* _EXERCISE_:
The entries below contain a line with "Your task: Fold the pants" and a line with "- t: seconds". Quote exactly those two lines and all lines between them.

* _INFORMATION PROVIDED_:
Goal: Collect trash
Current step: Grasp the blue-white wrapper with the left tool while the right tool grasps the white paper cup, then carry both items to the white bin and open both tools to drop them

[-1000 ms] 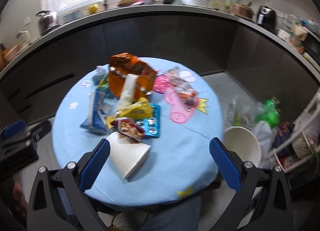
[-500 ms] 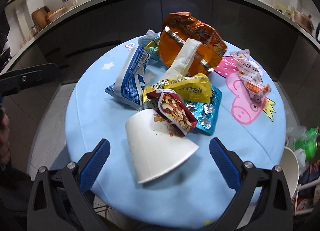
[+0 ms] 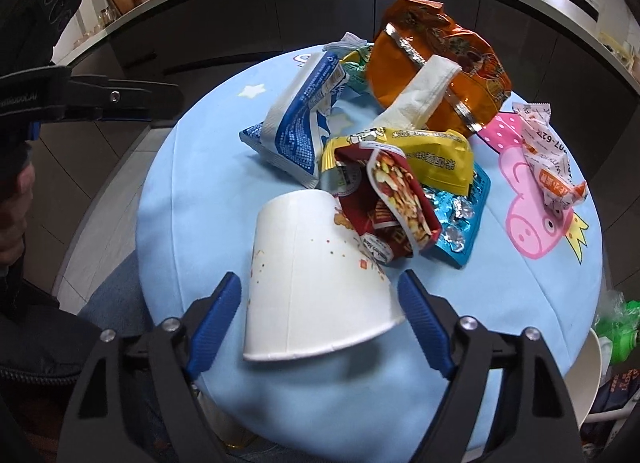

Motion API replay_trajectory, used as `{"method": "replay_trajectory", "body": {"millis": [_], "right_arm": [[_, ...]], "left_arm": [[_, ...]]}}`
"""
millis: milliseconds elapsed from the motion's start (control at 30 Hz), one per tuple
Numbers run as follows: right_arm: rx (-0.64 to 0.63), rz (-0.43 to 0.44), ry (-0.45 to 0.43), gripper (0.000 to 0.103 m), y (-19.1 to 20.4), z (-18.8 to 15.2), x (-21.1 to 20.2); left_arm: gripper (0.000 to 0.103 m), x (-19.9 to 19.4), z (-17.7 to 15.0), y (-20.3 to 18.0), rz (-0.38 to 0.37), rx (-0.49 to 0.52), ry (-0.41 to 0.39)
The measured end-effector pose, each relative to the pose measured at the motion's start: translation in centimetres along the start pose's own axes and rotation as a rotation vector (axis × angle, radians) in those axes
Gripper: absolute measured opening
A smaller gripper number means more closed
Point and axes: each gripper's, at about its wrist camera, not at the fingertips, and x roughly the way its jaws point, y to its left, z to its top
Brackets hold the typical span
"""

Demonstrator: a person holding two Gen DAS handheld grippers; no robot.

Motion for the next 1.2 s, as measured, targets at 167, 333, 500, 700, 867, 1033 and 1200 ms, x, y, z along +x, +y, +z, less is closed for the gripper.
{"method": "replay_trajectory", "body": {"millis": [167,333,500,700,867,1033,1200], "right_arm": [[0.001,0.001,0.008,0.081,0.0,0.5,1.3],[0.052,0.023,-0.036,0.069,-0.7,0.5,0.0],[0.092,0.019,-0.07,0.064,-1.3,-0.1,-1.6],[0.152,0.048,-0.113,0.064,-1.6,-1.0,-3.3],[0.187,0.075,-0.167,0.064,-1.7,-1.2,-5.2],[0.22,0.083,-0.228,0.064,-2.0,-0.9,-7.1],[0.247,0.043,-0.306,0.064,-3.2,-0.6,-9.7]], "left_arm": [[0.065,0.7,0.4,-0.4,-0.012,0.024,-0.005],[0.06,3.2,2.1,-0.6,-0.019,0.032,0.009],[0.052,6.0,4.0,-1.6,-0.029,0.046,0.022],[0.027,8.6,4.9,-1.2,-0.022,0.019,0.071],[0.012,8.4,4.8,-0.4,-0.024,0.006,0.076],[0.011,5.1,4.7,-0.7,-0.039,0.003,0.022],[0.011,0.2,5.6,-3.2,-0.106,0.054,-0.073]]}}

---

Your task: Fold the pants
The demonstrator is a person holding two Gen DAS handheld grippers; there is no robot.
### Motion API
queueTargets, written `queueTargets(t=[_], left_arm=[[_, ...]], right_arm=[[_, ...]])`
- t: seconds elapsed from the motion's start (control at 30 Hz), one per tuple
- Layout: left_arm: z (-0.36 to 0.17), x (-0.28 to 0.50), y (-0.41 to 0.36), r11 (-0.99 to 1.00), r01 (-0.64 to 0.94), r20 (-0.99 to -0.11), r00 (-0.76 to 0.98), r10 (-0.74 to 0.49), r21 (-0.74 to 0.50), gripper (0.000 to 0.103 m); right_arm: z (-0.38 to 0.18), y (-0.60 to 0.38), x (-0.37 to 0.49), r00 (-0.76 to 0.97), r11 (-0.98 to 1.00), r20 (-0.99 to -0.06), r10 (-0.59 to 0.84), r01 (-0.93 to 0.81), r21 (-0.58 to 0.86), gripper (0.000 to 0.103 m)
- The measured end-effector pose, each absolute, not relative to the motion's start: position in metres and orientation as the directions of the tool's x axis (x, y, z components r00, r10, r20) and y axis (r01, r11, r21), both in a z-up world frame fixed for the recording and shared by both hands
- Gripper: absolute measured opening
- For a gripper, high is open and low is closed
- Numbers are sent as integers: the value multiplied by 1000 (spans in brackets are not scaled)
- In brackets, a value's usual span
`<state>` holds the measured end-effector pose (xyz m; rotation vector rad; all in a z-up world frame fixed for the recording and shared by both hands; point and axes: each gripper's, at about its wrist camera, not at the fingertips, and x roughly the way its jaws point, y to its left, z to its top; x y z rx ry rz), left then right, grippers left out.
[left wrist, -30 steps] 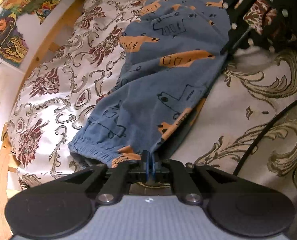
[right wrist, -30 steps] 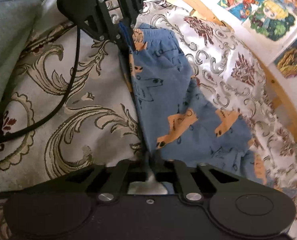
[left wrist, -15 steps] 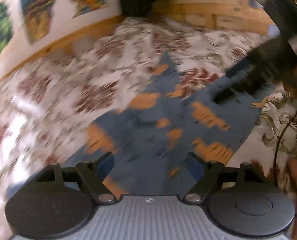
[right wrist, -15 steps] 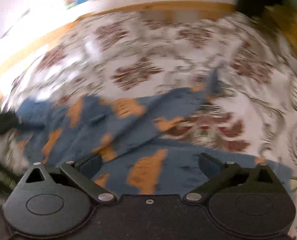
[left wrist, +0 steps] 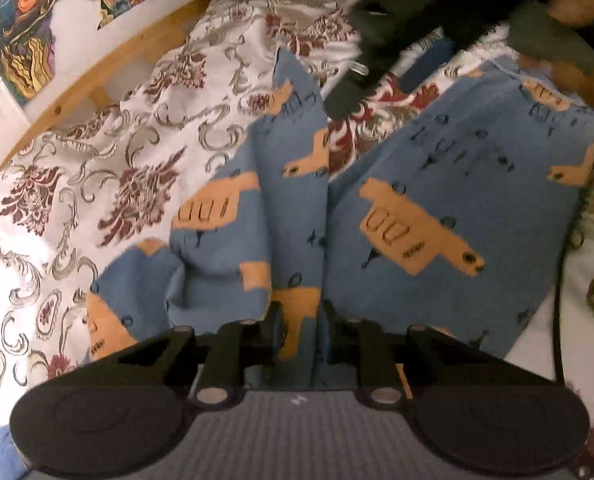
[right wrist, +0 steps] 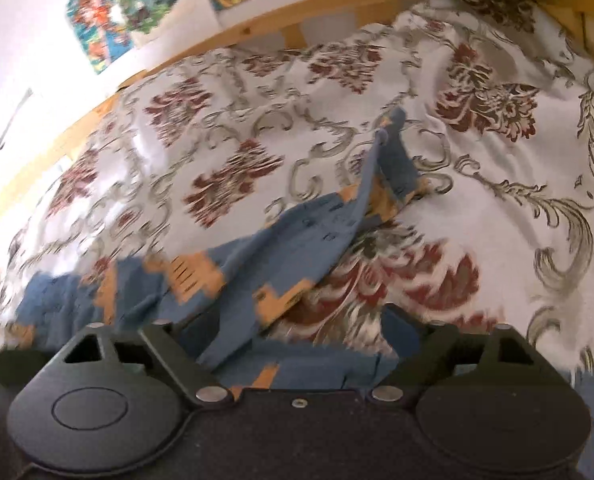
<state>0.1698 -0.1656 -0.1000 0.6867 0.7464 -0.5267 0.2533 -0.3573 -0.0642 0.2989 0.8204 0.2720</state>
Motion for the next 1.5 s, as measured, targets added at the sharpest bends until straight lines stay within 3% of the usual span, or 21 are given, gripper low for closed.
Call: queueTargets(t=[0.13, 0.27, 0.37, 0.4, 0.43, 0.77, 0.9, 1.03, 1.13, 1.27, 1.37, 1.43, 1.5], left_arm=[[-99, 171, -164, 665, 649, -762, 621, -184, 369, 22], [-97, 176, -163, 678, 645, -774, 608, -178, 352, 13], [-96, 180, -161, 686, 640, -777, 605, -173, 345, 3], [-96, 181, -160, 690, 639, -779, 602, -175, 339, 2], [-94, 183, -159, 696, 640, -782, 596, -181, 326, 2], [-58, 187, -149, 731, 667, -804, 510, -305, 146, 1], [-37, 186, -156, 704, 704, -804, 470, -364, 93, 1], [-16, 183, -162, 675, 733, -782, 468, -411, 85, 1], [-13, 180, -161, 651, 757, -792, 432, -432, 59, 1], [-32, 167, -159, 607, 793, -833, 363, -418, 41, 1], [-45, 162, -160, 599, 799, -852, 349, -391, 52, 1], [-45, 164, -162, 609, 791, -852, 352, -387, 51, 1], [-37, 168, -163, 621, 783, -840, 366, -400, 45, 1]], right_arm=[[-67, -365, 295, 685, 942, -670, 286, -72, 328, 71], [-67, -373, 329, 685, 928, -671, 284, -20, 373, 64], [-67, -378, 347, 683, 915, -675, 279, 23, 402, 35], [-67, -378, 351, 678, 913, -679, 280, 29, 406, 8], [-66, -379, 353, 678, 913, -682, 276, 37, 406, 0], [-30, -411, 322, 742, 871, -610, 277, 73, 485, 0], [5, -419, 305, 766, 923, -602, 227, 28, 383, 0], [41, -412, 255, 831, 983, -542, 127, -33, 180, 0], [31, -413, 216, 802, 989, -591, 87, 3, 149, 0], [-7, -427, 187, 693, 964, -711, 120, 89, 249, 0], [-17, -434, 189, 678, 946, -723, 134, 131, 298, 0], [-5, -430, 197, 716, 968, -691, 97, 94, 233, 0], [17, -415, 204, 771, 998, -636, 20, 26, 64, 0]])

* _COMPLETED TASK_:
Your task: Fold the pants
The demonstrator is a person holding two Gen DAS handheld grippers; there is no robot.
### Motion API
queueTargets, written `queueTargets(t=[_], left_arm=[[_, ...]], right_arm=[[_, ...]])`
- t: seconds elapsed from the motion's start (control at 30 Hz), one per tuple

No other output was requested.